Ségolène Royal, figure emblématique de la gauche française, entend incarner un recours pour son camp. Dans un entretien accordé à Libération, elle affirme que la gauche doit se rassembler autour de valeurs communes pour reconquérir les électeurs perdus. Elle critique les divisions actuelles et propose une ligne claire, alliant justice sociale et écologie. Royal estime que son expérience et sa notoriété peuvent fédérer au-delà des clivages traditionnels. Elle appelle à une union des sociaux-démocrates, des écologistes et des progressistes. Cette initiative intervient alors que la gauche cherche une stratégie pour les prochaines élections. Certains voient en elle une candidate potentielle pour 2027, mais elle reste prudente. Son discours séduit une partie de l'électorat en quête de renouveau.
Un appel à l'unité
Royal insiste sur la nécessité de dépasser les querelles de personnes. Elle évoque la création d'un mouvement large, ouvert à la société civile. Selon elle, la gauche doit proposer un projet concret pour répondre aux urgences sociales et environnementales. Elle critique la politique du gouvernement actuel, qu'elle juge trop libérale.
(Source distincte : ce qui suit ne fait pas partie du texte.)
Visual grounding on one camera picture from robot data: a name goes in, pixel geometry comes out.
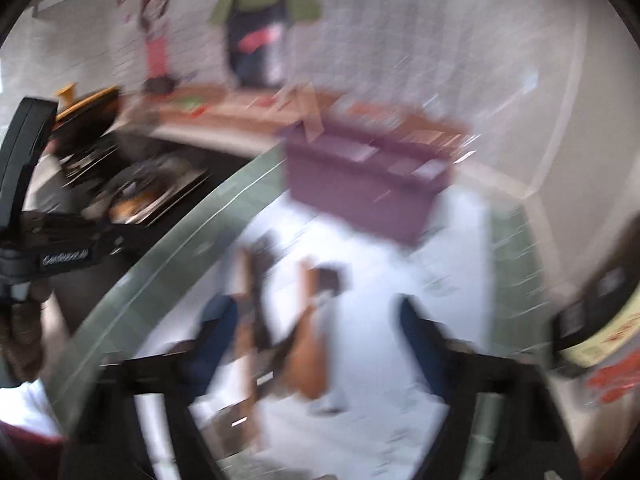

Son initiative est perçue comme une tentative de repositionnement, alors que son image a été écornée par le passé. Cependant, elle bénéficie d'une base militante fidèle.
Les réactions
Les réactions sont mitigées. Certains socialistes saluent son courage, tandis que d'autres y voient une opération personnelle. À gauche de la gauche, on se méfie de son parcours. Les écologistes, eux, pourraient être séduits par son discours sur la transition énergétique. Reste à savoir si elle parviendra à rassembler au-delà de son cercle.